Pig: Dataflow Programming for Map-Reduce Clusters

  • Christopher Olston | Yahoo! Research

There is a growing need for ad-hoc analysis of extremely large data sets, especially at internet companies which routinely process petabytes. Parallel database products, e.g., Teradata, offer a solution, but are usually prohibitively expensive at this scale. Besides, many of the people who analyze this data are entrenched procedural programmers, who find the declarative, SQL style to be unnatural. The success of the more procedural map-reduce programming model, and its associated scalable implementations on commodity hardware, is evidence of the above. However, the map-reduce paradigm is too low-level and rigid, and leads to a great deal of custom user code that is hard to maintain, and reuse.
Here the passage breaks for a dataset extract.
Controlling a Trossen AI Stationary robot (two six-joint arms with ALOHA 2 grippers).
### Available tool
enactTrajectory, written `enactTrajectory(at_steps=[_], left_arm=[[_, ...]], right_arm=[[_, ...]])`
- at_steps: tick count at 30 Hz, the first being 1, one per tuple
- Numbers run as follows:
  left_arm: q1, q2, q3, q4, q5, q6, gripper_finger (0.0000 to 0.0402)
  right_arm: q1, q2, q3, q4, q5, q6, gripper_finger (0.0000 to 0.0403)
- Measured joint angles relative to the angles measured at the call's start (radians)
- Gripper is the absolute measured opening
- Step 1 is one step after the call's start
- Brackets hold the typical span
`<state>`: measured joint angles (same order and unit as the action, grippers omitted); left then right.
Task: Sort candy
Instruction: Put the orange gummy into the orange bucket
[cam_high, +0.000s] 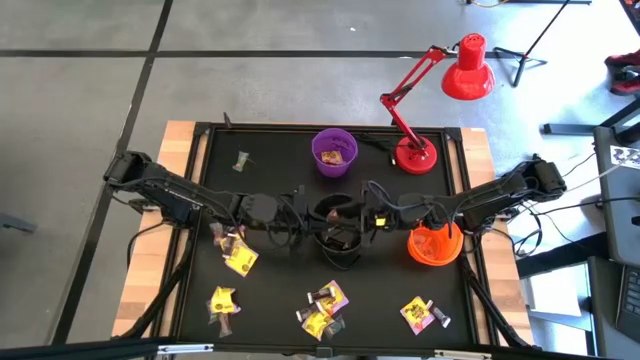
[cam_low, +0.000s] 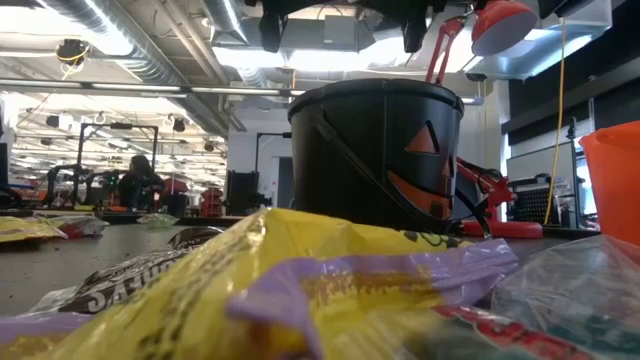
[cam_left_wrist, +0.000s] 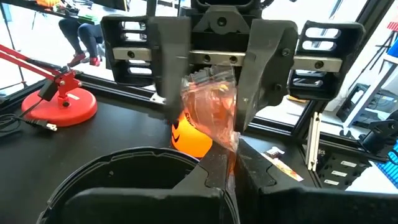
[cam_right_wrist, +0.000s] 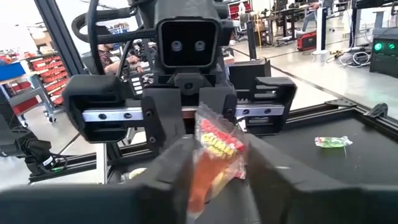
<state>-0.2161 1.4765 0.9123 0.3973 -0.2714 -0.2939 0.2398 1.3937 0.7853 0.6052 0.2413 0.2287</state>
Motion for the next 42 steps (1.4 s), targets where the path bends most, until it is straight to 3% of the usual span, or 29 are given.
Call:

In this talk I will describe a new language called Pig Latin that we have designed to fit in a sweet spot between the declarative style of SQL, and the low-level, procedural style of map-reduce. The accompanying system, Pig, is fully implemented, and compiles Pig Latin into physical plans that are executed over Hadoop, an open-source, map-reduce implementation. Pig is used extensively at Yahoo!, and is available to the public as an open-source Apache incubator project.

Speaker Details

Christopher Olston is a senior research scientist at Yahoo! Research, working in the areas of data management and web search. Olston is occasionally seen behaving as a professor, and has taught undergrad and grad courses at Berkeley, Carnegie Mellon and Stanford. He received his Ph.D. in 2003 from Stanford under fellowships from the university and the National Science Foundation. His Bachelor’s degree is from Berkeley with highest honors. Olston is an avid Cal fan but likes to rollerblade at Stanford.